Criminologia, psicologia e psicanálise: contributivos à análise das violências contemporâneas

Pedro José Pacheco e Neuza Maria de Fátima Guareschi.

Resumo: A fim de se compreender o saber/fazer psicológico na contemporaneidade, busca-se neste texto uma análise das possibilidades de articulação das ciências psicológicas e psicanalíticas com a área jurídica e, mais especificamente, criminológica. Concomitantemente, problematiza-se, através de uma perspectiva epistemológica que visa a aprofundar a história das idéias e das ciências durante o século XIX, onde se funda a pretensa cientificidade desse saber/fazer. Esta análise transita por um talvez possível campo de intersecção e interlocução da Psicologia com as ciências jurídicas. Porém, considera-se que esta articulação mostra-se extremamente problemática do ponto de vista de concepções de sujeito, já que também através historicamente das demandas jurídicas e criminais é que as ciências psicológicas irão se autodenominar como ciência do próprio sujeito que conhece, do sujeito cognoscente, e tendo por pretensão formular, descobrir e explicar a “verdade interna” sobre a complexidade da alma humana.

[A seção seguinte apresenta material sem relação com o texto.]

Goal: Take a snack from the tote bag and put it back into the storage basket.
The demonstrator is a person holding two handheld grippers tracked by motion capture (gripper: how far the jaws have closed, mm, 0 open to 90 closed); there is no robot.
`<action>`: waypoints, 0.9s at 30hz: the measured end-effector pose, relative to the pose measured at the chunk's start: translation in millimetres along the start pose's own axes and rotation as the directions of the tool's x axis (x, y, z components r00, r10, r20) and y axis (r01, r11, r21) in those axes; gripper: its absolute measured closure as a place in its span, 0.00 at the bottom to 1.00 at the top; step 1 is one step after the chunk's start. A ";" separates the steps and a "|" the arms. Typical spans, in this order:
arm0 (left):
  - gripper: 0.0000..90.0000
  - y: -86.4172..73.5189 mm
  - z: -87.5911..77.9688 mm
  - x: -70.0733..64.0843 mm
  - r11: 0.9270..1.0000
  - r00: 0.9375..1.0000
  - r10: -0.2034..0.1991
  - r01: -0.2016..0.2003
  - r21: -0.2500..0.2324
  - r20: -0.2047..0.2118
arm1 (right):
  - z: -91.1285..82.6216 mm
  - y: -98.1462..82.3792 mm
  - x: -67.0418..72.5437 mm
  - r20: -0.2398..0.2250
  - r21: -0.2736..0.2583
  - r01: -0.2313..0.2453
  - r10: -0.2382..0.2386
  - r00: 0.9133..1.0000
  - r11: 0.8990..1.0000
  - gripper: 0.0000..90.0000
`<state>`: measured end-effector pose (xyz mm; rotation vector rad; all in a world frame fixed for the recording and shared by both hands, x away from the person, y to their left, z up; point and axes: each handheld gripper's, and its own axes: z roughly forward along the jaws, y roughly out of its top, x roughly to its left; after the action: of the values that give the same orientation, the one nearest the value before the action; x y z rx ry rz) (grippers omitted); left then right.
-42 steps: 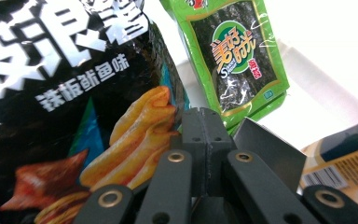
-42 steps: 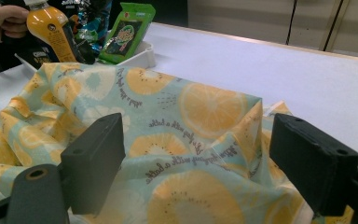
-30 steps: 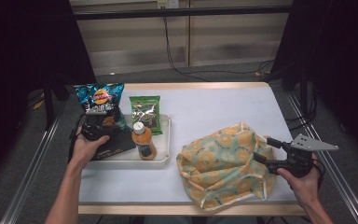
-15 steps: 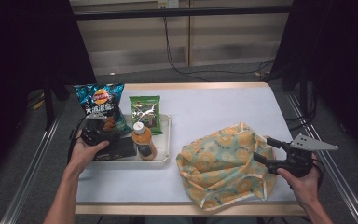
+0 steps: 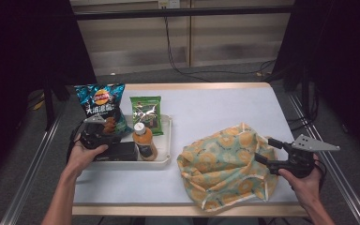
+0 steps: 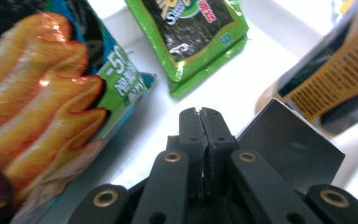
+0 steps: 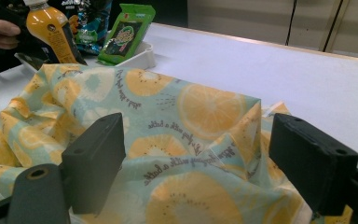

É sob esse ideal de ordenação positivista e racionalização cartesiana, que ocorreria pretensamente o intercruzamento da Psicologia com a criminologia, buscando explicar, compreender e prever os desvios por meio da criação de métodos quantitativos de aferição do interno humano. Com a ruptura epistemológica proposta pela psicanálise, a concepção de sujeito do desejo, instável, plural, paradoxal e complexo explicita a incompatibilidade de saberes e discursos sobre o homem para dar conta das multiplicidades da manifestação humana, colocando para as ciências criminológicas a impotência de fornecer respostas objetivas, neutras e mensuráveis. Com isso, contemporaneamente, o convívio e a hibridização teórico-epistemológica do Direito e da psicanálise ocasionam um embate entre o sujeito do direito iluminista (o cidadão portador da razão, ser moral, independente, com livre arbítrio, enfim, uma unidade) e o sujeito do inconsciente, que é é descentrado, não-unitário, não tão livre e responsável por si quanto se almeja e se deseja.

Palavras-chave: Criminologia; psicologia; psicanálise.